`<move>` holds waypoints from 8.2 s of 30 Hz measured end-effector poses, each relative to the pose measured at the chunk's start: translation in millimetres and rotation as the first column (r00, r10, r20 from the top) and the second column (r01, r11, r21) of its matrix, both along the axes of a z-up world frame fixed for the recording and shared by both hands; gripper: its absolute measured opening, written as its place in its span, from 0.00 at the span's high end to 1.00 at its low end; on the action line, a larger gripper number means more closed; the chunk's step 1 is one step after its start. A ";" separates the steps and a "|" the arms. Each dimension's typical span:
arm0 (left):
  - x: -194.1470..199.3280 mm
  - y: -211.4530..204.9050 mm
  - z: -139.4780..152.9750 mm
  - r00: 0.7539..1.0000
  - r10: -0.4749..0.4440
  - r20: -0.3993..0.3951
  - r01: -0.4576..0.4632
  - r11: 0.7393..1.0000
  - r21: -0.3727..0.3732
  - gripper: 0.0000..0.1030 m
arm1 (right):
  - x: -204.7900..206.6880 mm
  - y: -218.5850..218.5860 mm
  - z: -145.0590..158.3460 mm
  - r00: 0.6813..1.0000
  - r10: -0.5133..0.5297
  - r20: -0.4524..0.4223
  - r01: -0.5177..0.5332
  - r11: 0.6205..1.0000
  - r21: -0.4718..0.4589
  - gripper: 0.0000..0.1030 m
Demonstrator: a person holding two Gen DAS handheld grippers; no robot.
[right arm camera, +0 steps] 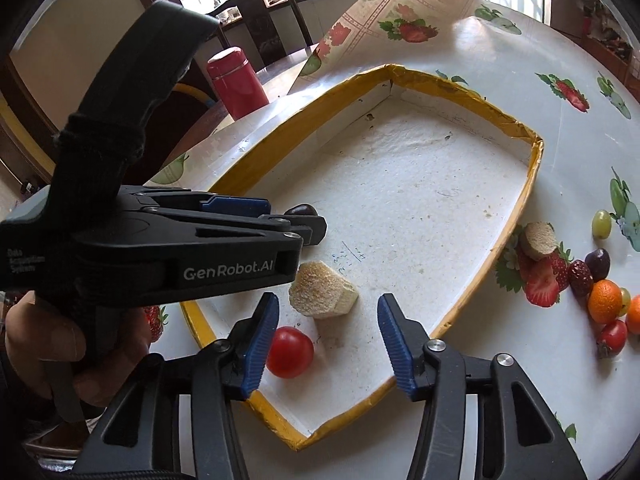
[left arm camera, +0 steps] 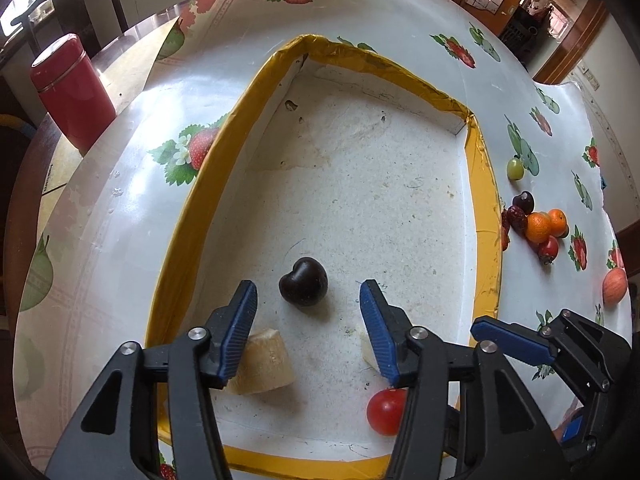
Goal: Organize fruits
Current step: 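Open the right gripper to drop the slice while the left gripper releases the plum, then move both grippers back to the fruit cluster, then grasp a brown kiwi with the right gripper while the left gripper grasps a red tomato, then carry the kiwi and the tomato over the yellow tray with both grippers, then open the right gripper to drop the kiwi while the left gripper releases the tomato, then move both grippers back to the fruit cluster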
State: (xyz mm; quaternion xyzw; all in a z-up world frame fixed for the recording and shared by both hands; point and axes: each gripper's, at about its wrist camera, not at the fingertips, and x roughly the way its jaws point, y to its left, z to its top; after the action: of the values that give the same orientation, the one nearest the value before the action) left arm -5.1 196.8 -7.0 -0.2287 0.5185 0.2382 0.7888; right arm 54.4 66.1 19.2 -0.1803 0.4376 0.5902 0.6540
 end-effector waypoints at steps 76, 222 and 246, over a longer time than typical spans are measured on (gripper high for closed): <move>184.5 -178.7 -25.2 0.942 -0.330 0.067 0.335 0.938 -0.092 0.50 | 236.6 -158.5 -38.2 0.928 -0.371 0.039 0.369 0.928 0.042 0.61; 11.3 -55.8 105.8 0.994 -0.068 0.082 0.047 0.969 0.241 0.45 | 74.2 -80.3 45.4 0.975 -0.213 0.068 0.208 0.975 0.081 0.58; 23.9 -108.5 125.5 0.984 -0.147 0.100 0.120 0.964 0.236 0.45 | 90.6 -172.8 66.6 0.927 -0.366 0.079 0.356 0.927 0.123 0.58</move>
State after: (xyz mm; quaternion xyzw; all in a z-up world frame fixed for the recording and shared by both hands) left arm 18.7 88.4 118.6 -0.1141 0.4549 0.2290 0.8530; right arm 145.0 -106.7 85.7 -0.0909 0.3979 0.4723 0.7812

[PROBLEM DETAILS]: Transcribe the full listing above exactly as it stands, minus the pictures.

[RESULT OF THE EXERCISE]:
`<move>` holds waypoints from 8.2 s of 30 Hz measured end-effector poses, each relative to the pose measured at the chunk's start: translation in millimetres and rotation as the first column (r00, r10, r20 from the top) and the second column (r01, r11, r21) of its matrix, both along the axes of a z-up world frame fixed for the recording and shared by both hands; gripper: its absolute measured opening, written as its place in its span, from 0.00 at the span's high end to 1.00 at its low end; on the action line, a larger gripper number means more closed; the chunk's step 1 is one step after its start. A ";" separates the steps and a "|" the arms. Each dimension's typical span:
arm0 (left):
  - x: -194.1470..199.3280 mm
  - y: -211.4530..204.9050 mm
  - z: -139.4780..152.9750 mm
  - r00: 0.7539..1.0000
  - r10: -0.4749..0.4440
  - r20: -0.3993..0.3951
  - r01: -0.4576..0.4632
  - r11: 0.7393..1.0000
  - r21: -0.3727..0.3732
  - gripper: 0.0000..0.1030 m
arm1 (right):
  - x: -204.7900..206.6880 mm
  - y: -218.5850..218.5860 mm
  - z: -145.0590..158.3460 mm
  - r00: 0.6813..1.0000
  - r10: -0.5133..0.5297
  - r20: -0.4524..0.4223
  - r01: -0.5177..0.5332
  - r11: 0.6205..1.0000
  - r21: -0.4718..0.4589
  - gripper: 0.0000..0.1030 m
Demonstrator: a person holding two Gen DAS handheld grippers; no robot.
[right arm camera, +0 steps] 
[left arm camera, +0 steps] 
Goal: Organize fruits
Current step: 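Open the right gripper to drop the slice while the left gripper releases the plum, then move both grippers back to the fruit cluster, then grasp a brown kiwi with the right gripper while the left gripper grasps a red tomato, then carry the kiwi and the tomato over the yellow tray with both grippers, then open the right gripper to drop the kiwi while the left gripper releases the tomato, then move both grippers back to the fruit cluster
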State: (xyz mm; quaternion xyzw; all in a z-up world frame fixed for the recording and shared by both hands; point and axes: each gripper's, at about its wrist camera, not at the fingertips, and x roughly the way its jaws point, y to its left, z to its top; after the action: of the values that give the same orientation, the one nearest the value before the action) left arm -5.1 196.8 -7.0 -0.2287 0.5185 0.2382 0.7888; right arm 54.4 66.1 19.2 -0.1803 0.4376 0.5902 0.6540
 end-effector waypoints at steps 76, 222 and 246, over a longer time than typical spans are measured on (gripper high for closed): <move>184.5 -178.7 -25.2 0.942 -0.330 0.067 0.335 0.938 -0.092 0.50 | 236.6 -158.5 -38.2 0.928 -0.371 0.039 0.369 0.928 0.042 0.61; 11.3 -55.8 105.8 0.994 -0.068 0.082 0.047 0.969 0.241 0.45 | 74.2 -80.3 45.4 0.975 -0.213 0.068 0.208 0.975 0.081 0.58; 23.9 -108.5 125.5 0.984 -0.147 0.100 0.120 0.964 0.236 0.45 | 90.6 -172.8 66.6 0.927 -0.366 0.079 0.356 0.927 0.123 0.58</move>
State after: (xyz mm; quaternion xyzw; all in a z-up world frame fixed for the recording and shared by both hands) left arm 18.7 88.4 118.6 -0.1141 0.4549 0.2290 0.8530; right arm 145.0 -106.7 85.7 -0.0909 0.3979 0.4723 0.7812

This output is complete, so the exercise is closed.